▶ WHAT YOU ARE ASKED TO DO
Give the number of lines in the material below that contain the word "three", and nothing else.
[[ DATA PROVIDED, beginning ]]
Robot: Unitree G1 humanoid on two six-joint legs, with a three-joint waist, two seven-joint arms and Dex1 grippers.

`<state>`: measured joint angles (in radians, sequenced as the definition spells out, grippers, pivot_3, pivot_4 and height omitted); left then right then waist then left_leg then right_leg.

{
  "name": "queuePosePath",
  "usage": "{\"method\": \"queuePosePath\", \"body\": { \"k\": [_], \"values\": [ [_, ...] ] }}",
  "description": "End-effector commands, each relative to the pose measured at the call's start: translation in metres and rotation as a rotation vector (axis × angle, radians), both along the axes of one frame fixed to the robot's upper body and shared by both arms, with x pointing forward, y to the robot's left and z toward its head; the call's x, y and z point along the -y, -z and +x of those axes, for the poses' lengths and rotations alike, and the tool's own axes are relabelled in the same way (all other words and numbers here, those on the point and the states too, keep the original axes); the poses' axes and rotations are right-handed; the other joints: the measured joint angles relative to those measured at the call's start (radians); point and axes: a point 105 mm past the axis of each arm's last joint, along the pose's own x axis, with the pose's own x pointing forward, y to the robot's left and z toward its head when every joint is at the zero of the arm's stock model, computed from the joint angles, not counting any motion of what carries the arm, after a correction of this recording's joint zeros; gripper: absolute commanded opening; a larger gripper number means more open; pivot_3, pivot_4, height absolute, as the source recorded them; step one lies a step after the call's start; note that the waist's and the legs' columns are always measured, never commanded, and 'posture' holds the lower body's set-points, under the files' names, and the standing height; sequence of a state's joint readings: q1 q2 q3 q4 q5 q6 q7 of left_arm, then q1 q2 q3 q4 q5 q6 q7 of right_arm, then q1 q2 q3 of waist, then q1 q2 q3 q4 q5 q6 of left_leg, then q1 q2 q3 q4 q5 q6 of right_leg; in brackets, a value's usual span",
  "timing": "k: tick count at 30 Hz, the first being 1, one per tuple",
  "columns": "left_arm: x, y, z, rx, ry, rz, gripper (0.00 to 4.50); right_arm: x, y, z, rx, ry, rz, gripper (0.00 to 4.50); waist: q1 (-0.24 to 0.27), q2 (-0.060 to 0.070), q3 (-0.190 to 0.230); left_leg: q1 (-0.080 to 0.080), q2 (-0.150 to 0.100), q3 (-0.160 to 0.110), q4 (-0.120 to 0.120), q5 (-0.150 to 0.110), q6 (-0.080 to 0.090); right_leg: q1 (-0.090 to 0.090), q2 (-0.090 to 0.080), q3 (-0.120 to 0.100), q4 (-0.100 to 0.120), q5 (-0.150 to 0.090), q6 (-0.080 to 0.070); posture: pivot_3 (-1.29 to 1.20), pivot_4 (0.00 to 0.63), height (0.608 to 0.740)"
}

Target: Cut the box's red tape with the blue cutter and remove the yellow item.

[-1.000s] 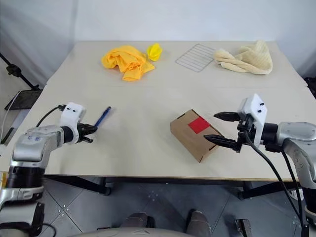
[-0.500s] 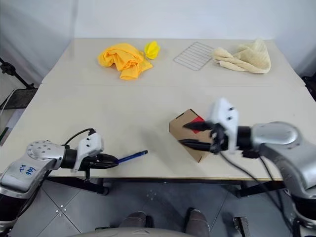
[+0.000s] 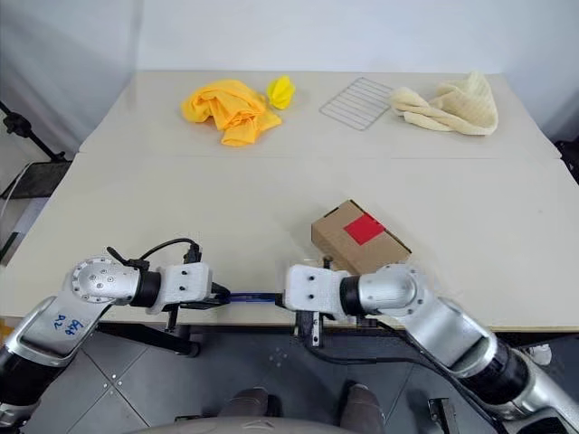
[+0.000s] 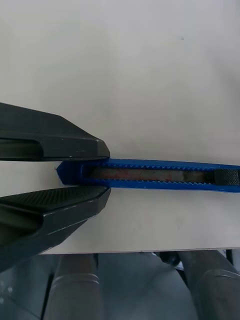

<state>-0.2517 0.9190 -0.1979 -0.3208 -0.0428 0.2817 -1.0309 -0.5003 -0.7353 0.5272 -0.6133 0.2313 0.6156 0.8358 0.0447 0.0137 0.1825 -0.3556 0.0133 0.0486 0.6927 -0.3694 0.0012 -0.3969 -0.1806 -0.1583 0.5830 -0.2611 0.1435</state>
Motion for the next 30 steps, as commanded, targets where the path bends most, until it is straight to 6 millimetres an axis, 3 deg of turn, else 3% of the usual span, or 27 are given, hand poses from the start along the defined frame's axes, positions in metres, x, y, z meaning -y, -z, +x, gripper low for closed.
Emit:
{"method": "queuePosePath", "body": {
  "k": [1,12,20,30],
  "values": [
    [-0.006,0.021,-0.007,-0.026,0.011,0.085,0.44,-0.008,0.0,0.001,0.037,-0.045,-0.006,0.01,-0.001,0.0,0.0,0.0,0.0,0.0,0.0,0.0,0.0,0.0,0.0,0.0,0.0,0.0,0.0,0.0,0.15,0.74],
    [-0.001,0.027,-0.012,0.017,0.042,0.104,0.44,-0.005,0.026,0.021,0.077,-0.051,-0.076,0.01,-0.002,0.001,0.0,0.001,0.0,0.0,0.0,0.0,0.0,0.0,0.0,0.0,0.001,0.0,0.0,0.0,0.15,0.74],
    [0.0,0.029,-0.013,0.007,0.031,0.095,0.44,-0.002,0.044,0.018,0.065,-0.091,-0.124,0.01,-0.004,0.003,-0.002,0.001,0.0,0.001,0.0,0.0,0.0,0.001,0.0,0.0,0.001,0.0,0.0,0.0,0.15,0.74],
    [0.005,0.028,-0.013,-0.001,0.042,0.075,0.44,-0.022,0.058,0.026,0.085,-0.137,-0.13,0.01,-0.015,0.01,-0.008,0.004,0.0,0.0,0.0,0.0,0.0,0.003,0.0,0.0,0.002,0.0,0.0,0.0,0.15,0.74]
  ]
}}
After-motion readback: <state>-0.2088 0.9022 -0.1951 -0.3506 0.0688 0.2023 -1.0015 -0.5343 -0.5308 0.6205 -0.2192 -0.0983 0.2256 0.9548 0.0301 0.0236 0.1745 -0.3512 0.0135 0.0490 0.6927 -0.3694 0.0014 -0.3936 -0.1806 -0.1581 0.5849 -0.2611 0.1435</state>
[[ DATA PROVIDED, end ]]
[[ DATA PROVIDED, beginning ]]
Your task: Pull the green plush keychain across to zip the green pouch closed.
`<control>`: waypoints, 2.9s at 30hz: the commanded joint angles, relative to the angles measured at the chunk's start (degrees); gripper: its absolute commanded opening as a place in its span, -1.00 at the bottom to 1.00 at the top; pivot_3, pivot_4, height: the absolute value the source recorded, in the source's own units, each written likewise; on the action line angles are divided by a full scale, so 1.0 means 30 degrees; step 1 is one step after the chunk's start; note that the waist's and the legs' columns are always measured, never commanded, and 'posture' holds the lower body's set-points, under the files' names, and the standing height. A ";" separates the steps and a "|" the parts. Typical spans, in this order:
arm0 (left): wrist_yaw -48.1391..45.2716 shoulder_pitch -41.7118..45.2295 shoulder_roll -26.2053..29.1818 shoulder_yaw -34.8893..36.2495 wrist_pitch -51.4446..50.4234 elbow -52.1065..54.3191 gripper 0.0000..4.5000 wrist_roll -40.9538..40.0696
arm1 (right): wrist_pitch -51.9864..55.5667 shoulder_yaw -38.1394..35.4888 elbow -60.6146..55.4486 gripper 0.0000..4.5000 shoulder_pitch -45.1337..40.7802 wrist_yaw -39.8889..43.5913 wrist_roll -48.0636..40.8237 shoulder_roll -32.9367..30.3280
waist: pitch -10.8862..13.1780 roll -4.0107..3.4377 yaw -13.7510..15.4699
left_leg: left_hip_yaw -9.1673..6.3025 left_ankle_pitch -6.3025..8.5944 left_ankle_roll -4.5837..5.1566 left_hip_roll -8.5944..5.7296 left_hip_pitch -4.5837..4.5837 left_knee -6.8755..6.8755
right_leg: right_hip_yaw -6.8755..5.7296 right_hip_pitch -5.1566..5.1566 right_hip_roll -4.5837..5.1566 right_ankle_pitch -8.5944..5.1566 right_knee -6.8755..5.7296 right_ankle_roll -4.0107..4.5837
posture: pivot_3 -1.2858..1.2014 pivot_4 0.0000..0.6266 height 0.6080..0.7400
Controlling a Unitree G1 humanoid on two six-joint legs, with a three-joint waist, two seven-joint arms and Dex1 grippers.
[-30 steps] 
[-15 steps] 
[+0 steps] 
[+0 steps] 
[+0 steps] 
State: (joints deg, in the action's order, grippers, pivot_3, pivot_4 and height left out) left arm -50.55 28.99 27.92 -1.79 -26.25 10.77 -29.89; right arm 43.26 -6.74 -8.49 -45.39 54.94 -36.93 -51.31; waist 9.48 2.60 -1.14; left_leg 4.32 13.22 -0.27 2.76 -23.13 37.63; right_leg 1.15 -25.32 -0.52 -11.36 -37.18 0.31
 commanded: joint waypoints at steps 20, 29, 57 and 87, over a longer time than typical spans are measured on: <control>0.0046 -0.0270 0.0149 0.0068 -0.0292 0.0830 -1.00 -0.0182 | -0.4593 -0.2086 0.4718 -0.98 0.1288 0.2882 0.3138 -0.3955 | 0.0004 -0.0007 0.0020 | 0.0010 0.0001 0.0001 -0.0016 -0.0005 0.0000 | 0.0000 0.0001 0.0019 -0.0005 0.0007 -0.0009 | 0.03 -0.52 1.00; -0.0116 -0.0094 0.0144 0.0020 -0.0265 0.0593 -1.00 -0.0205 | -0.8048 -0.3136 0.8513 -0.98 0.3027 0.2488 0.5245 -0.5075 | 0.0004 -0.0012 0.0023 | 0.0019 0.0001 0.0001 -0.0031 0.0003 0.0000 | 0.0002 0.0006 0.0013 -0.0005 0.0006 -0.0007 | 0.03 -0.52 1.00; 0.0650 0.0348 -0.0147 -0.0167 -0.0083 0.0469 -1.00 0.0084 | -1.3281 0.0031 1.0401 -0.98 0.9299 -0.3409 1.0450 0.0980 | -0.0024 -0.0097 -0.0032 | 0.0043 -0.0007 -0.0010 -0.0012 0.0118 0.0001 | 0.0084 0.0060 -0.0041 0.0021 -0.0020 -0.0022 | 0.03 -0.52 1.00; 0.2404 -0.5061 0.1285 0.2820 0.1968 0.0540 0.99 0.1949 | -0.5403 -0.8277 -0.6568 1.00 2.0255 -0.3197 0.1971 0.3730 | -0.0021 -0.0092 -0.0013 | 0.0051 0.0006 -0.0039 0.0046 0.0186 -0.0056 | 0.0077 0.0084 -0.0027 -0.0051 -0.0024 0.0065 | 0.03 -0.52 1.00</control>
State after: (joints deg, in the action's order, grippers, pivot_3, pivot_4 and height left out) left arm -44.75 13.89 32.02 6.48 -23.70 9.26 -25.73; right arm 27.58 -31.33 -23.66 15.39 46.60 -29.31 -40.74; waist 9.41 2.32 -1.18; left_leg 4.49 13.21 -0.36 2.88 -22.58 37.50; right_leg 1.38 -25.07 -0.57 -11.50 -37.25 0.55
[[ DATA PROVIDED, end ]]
▶ RESULT BELOW
2